Data records:
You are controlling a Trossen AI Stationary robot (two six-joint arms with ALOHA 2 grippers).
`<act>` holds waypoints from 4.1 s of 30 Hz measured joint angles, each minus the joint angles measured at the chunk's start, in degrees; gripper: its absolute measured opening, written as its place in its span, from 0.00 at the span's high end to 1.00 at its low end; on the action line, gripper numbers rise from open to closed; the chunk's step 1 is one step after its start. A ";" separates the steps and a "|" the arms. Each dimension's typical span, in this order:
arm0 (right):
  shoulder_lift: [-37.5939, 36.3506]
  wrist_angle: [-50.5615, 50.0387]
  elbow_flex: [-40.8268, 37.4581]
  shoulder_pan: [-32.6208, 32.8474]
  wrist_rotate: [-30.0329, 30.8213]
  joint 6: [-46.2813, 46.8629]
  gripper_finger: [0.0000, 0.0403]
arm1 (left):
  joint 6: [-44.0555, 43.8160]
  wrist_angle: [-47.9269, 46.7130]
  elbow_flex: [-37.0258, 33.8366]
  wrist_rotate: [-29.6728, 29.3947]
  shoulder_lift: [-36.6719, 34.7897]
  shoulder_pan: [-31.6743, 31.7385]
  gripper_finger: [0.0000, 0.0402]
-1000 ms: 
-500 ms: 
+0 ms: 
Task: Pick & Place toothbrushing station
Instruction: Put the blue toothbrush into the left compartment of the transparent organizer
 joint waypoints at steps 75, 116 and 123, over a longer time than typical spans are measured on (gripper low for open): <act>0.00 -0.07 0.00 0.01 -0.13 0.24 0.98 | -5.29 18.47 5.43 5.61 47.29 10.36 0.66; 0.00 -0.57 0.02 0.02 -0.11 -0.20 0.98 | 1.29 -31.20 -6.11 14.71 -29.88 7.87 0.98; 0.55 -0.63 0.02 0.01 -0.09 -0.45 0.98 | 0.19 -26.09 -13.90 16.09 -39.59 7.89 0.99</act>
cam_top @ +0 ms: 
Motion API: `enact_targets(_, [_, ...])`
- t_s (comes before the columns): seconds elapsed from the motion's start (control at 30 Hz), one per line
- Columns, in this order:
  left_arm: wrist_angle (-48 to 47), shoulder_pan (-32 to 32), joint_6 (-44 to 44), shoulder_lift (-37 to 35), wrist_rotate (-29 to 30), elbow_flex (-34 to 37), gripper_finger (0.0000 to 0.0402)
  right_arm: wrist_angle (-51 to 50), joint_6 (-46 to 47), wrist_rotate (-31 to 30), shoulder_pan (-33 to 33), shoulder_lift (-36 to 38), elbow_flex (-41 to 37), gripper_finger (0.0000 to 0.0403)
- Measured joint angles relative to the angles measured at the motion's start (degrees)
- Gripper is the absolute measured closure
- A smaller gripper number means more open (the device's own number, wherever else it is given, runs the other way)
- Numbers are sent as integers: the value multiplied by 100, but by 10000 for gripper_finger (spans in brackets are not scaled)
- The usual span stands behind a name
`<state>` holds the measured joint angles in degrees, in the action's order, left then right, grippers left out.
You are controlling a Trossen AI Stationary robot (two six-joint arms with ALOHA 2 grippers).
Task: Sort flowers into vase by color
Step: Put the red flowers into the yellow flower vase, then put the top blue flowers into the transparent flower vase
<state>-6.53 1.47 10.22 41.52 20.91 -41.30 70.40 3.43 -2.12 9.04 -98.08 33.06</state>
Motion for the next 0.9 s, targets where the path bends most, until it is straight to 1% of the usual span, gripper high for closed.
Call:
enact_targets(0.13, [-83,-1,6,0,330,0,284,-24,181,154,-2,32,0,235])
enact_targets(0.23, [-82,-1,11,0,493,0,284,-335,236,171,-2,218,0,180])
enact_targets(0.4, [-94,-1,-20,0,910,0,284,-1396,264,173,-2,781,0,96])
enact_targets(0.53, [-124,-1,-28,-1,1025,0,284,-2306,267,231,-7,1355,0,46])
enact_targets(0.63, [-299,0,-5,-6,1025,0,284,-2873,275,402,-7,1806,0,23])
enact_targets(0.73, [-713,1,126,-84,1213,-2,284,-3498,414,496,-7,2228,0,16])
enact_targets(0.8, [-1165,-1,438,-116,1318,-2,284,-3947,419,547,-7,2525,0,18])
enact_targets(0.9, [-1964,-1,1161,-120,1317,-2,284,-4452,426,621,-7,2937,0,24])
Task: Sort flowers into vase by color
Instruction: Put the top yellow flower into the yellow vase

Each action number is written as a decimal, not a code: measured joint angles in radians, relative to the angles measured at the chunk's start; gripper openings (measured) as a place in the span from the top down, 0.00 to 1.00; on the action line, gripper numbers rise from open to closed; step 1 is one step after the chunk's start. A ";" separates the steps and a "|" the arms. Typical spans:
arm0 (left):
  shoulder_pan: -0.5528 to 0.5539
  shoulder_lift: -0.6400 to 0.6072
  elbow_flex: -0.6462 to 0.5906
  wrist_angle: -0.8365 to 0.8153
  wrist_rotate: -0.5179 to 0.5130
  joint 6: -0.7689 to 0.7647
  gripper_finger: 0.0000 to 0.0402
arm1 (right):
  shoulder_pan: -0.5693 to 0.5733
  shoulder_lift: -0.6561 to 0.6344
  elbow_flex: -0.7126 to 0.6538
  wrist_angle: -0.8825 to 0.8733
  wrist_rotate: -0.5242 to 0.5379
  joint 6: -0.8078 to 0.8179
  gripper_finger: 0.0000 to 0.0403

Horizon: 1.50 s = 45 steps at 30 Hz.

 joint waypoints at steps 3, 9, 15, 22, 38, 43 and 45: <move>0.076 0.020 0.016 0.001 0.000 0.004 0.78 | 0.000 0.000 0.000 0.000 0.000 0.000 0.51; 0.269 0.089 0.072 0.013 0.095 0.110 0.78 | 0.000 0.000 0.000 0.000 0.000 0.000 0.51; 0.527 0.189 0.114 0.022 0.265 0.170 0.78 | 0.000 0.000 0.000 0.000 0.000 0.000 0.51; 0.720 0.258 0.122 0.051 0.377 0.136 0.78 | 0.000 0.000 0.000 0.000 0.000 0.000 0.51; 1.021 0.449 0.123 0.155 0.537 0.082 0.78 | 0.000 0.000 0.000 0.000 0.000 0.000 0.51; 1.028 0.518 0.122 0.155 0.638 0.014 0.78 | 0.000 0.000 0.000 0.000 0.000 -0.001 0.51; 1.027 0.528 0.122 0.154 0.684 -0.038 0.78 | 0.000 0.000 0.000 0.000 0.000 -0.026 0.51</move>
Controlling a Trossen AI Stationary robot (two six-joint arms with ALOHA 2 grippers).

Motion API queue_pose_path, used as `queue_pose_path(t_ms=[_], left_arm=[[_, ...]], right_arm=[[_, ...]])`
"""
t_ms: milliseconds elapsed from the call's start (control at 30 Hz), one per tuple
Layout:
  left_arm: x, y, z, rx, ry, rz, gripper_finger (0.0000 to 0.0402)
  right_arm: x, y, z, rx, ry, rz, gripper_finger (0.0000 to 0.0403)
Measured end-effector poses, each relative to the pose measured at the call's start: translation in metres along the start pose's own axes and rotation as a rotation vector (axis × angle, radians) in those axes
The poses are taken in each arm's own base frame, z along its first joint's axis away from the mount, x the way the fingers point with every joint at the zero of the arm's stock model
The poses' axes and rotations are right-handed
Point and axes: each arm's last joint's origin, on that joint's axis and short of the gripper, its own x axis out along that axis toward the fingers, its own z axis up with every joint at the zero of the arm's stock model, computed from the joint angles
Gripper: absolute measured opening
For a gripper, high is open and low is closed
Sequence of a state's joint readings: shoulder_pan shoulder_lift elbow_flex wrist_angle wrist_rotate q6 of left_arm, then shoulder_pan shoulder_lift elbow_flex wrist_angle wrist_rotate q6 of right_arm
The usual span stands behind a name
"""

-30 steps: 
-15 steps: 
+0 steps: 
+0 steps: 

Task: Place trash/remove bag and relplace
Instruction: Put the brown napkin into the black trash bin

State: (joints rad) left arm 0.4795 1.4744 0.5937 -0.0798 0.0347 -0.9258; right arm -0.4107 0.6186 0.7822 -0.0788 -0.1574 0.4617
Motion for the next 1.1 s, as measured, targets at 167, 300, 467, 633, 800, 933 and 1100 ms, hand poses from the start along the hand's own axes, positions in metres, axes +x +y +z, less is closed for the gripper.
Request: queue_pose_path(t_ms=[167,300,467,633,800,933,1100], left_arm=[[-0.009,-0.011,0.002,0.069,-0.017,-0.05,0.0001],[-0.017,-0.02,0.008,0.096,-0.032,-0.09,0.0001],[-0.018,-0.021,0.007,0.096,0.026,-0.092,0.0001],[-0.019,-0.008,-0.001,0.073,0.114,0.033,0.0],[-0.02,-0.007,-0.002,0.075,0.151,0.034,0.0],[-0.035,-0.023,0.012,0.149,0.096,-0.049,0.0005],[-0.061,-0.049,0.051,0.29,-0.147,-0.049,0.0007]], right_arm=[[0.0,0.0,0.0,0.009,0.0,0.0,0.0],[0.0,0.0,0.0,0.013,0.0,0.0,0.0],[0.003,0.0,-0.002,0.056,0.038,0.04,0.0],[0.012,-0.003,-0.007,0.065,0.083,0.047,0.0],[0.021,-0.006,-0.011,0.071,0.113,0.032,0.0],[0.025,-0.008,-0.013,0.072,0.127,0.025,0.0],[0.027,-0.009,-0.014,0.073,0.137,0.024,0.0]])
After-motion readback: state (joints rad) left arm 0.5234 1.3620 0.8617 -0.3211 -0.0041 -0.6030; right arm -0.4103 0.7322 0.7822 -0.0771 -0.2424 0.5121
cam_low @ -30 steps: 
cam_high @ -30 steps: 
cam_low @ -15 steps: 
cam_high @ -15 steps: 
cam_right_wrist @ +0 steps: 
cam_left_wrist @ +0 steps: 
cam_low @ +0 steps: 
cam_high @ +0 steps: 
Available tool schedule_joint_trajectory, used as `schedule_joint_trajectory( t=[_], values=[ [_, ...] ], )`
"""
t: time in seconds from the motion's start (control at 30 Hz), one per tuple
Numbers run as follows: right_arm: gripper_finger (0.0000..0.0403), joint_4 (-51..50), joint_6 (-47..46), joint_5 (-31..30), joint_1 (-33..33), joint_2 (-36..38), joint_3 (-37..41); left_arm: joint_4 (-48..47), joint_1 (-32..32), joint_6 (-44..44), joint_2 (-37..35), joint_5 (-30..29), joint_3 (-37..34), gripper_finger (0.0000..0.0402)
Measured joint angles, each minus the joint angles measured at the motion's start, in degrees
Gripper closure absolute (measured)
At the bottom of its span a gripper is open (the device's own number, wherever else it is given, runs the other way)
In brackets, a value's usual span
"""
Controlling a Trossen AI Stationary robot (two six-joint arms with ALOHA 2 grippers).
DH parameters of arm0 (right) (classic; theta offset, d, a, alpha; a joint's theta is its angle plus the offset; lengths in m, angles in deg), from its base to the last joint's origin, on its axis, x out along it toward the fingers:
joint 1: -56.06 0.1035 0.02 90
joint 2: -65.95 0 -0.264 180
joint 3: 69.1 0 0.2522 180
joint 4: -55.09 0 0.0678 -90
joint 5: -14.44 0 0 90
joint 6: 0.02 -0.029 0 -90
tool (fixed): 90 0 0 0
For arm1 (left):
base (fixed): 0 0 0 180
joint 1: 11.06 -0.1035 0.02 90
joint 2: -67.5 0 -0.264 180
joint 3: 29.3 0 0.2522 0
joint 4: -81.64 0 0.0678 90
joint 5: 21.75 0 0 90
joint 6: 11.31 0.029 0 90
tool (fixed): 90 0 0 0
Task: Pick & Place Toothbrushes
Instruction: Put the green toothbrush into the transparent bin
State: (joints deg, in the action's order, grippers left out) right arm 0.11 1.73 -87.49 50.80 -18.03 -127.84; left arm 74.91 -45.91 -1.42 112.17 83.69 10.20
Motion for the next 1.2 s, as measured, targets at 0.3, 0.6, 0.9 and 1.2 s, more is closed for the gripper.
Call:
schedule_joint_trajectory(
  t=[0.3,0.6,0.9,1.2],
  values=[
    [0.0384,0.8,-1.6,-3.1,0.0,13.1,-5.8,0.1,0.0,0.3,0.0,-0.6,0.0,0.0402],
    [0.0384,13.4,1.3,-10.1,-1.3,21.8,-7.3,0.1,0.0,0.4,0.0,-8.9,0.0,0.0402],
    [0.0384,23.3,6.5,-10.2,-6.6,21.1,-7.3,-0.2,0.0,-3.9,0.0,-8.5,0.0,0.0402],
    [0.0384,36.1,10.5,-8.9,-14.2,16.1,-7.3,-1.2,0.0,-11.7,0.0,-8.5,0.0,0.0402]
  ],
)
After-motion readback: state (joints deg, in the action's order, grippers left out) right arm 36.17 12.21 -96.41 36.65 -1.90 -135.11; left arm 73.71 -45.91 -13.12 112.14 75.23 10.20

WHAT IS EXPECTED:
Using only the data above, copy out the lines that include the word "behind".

EXERCISE RESULT:
- The usual span stands behind a name
The usual span stands behind a name

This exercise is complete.